This questionnaire-based study provides further evidence of both medical students' limited confidence in dealing with palliative care issues, and in general, their limited knowledge in the field of palliative care at universities that do not provide a comprehensive mandatory curriculum. This study innovatively combines self-assessment, a knowledge-based examination, and the students' perspective on curricular developments at the advent of legislative changes in Germany that will include mandatory undergraduate palliative care teaching.
Medical students self-reflected on their own incapacities in all relevant fields of palliative care (first part of the questionnaire), and immediately provided a proof of concept with their low scores in the second part of the questionnaire, where knowledge on palliative care issues was required. Only the self-assessment on pain therapy was more positive than on other subjects. However, the scores achieved on the pain - related MCQs did not accordingly correspond with the students' assessments. Interestingly, pharmacology of pain therapy was an integral part of the curriculum at both study sites shortly before the final year began.
The degree of confidence with respect to psychosocial issues was shown to be extraordinarily low; 80% of the medical students stated that they were "rather non confident" or "non confident" with respect to the accompaniment of severely ill or dying patients, and 57% with respect to communication in the palliative care setting. Seventy - three percent were "rather non confident" or "non confident" regarding all questions addressing psychosocial issues.
The weighing of ethical problems also proved to be deficient (MCQ # 15); this also referred to the understanding of common and basic treatment modalities, such as refraining from IV volume substitution or terminating artificial ventilation, that have been commonly misunderstood as illegal euthanasia. It remains speculative whether the mandatory courses in medical ethics shortly before the final year begins contributed to a relatively better score at the Göttingen study site.
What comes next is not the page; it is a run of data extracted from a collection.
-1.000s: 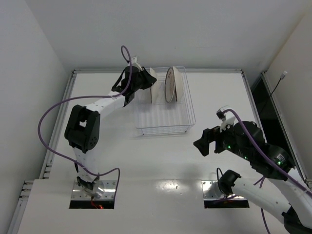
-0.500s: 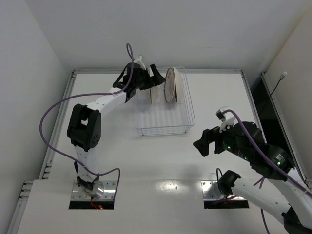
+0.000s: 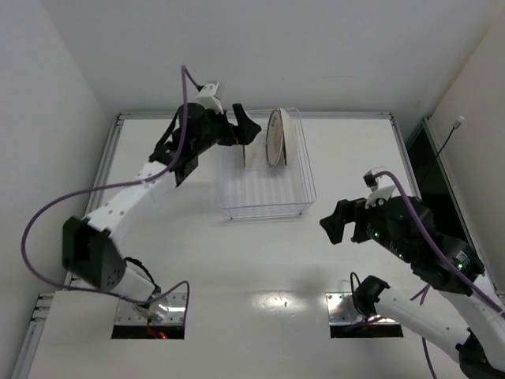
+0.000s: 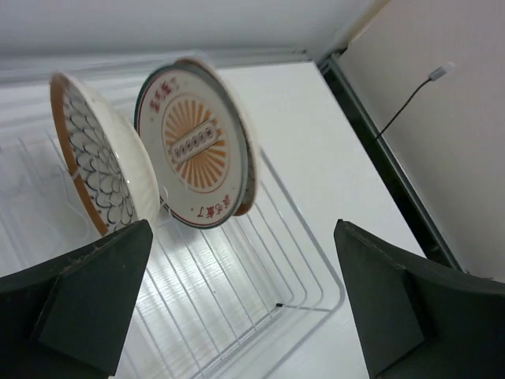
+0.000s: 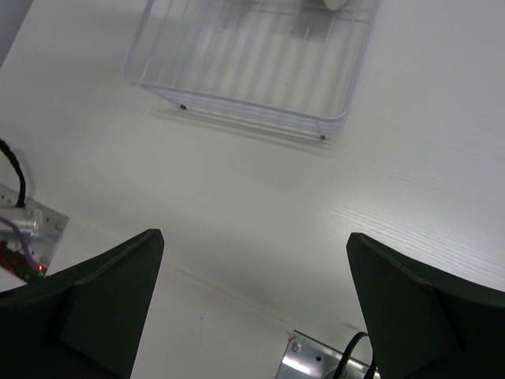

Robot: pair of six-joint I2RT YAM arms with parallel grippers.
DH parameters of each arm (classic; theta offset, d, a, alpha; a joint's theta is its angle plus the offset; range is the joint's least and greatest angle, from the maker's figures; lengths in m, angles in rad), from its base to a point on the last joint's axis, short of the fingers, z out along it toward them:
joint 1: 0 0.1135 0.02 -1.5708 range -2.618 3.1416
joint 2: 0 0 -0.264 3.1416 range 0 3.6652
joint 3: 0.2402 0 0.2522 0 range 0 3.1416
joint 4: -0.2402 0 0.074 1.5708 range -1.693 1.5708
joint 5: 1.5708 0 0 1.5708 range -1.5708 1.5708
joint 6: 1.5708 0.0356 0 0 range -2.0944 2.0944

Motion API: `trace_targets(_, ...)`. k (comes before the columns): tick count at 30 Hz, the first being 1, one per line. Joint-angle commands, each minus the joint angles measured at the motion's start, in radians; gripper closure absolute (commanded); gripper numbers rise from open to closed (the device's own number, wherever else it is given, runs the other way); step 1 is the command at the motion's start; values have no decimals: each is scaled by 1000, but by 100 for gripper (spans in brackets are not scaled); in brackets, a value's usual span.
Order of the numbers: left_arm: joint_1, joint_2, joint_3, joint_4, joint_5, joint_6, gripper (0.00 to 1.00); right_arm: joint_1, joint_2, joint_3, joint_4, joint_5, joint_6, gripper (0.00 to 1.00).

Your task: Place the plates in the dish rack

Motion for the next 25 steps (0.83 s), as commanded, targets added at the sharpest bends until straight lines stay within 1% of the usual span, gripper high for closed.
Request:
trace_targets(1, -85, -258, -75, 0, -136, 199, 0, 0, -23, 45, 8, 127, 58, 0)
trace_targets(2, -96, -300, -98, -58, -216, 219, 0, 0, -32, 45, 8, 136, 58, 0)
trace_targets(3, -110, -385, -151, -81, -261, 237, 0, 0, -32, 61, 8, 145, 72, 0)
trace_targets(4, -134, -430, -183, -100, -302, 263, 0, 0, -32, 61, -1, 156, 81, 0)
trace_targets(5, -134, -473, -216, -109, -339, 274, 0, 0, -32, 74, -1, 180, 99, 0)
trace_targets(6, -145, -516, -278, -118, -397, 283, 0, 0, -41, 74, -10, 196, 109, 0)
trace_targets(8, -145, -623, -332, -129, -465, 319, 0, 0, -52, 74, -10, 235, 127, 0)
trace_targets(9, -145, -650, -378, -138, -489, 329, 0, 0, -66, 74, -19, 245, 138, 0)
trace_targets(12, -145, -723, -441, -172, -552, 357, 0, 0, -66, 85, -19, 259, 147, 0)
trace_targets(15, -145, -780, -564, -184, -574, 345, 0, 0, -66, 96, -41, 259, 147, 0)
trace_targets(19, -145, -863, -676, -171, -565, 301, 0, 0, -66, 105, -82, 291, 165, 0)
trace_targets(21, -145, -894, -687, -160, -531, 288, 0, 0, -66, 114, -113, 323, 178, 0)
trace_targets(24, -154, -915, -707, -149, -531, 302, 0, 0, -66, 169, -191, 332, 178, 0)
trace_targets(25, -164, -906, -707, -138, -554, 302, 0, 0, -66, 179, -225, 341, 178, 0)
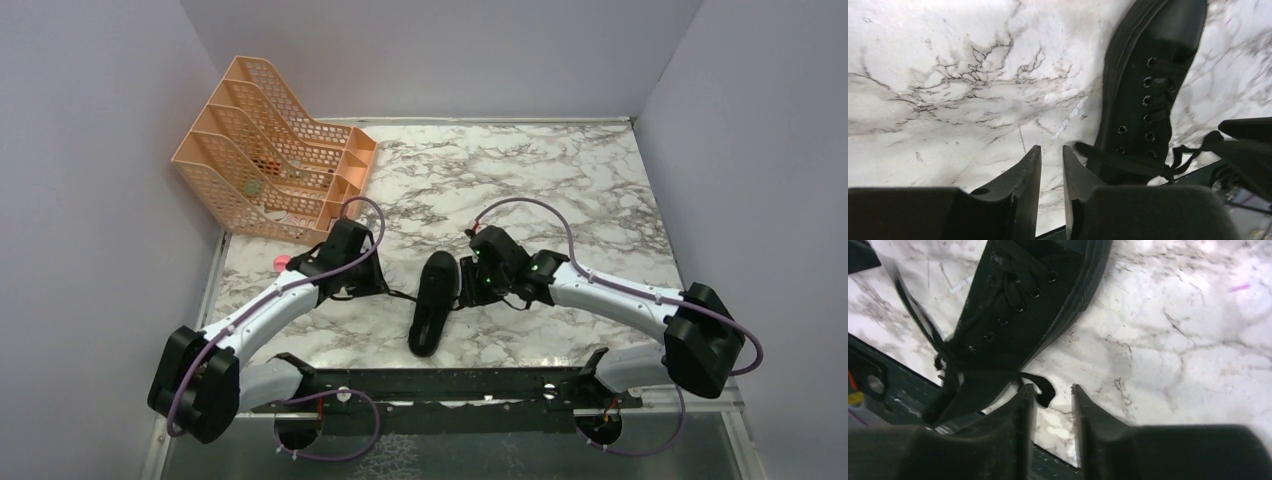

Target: Tie the shoes

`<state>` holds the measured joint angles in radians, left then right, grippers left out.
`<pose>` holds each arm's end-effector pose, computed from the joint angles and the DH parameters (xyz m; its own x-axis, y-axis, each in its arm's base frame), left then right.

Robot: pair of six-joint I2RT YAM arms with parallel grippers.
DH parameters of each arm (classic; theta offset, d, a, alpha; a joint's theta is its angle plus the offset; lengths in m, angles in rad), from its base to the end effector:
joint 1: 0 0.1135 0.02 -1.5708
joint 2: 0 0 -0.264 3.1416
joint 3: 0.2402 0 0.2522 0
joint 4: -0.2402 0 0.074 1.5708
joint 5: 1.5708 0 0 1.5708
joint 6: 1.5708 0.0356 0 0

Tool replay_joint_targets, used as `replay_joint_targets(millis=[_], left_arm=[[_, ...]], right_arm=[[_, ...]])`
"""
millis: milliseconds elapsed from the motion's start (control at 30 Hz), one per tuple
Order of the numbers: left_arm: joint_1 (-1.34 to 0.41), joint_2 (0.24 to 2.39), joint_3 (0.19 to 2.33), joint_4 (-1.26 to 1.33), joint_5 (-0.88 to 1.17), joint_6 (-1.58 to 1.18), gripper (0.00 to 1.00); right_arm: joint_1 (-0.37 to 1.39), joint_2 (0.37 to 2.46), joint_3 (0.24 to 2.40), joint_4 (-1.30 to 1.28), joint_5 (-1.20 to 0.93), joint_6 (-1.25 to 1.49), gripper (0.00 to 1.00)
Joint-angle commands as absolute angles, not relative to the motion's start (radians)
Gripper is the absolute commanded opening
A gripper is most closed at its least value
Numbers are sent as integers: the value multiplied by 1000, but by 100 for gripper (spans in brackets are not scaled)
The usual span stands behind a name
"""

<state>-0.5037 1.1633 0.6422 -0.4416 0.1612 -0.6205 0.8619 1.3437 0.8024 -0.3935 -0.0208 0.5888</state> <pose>0.1900 -0.1112 0.1964 -0.9085 -0.1546 -0.3882 0.0350 0.8976 -0.4394 0.1729 0.2028 0.2078 -0.8615 -0.1516 -0.4847 -0.3469 0.8726 0.3438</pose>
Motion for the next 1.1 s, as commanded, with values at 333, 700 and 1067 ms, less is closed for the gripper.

In a previous study six years earlier which explored medical students' attitudes towards ethical decision making, the problem of misunderstanding the term euthanasia proved to be even more prominent (32% with respect to terminating IV hydration; 46% with respect to discontinuing artificial ventilation) . This misunderstanding appears to be even more problematic in the light of current discussions about legalizing end-of-life practices like physician - assisted suicide or even euthanasia in Germany.
Spiritual care proved to be a major obstacle, as only a sixth of the study participants felt confident in this area.
A lack of confidence and knowledge in palliative care is not limited to German medical students. The "Palliative Care Examination", a test that served as a draft for the second part of our questionnaire, was performed on 32 first year interns in US hospitals (44% correct answers), and residents and attending doctors (58% correct answers). The questions concerning pain assessment and management were scored correctly in 46% and 57%, respectively . In another study, 39% of medical students denied being well prepared to talk with patients about their anxious thoughts and death . Fraser et al. questioned senior medical students of six medical schools concerning their education in palliative care, only 50% felt sufficiently prepared to treat common end - of - life symptoms or to communicate adequately in this setting (34%) .
The vast majority of our study participants (> 90%) would welcome the implementation of mandatory courses in palliative care. This finding is quite remarkable, as in June 2010, the Medizinische Fakultätentag der Bundesrepublik Deutschland declined to take a stand in favor of a mandatory implementation of palliative care into the undergraduate curriculum, as such a regulation would be superfluous; palliative care would be already covered by curricular legislation, and medical schools were already authorized to implement courses "on demand" [press release 4.6.2009, http://idw-online.de/pages/de/news318654; accessed 14.6.2010].
A recently published study of United States medical schools suggests a similar situation. A minority of US medical schools, from which information was obtained, required formal training in palliative care and evaluated students in their care of patients with advanced, incurable conditions. The majority chose to include palliative care topics within existing courses . While the British General Medical Council has clearly recommended that all medical students should receive core teaching on relieving pain and distress, and in caring for the terminally ill, surveys have shown that the palliative care curriculum provided by British medical schools varies widely, ranging from 6 to 100 hours . In a comparative study published in 2007, 85% of final - year British students, but only 25% of US students, reported having taken a course or clinical rotation in end-of-life care . Whereas the optimal structure and content of formal palliative care teaching is still a matter of debate [20, 21], several studies have described the positive effects of such mandatory teaching [22, 23]. Due to the new legislation, undergraduate palliative care education in Germany will undergo significant changes during the next three years. This process provides a unique opportunity to evaluate the impact of a new mandatory curriculum for all German medical schools. Our study gives a snap-shot of the current situation and provides a convenient instrument which can be repeated during and after the implementation process.
The response rate of 31% (Mainz 49%, Göttingen 14%) was rather low, especially at the Göttingen study site, despite several efforts to improve recruitment. Therefore, scoring differences between the two study sites cannot easily lead back to differences between the two existing curricula, and results cannot be considered to be representative of all medical students in Germany. Considering the possibility that rather motivated students responded, it is possible that scores would have been even more disappointing if the overall response rate had been higher. Furthermore, a biased response behavior towards desired answers in the third part of the questionnaire cannot be excluded.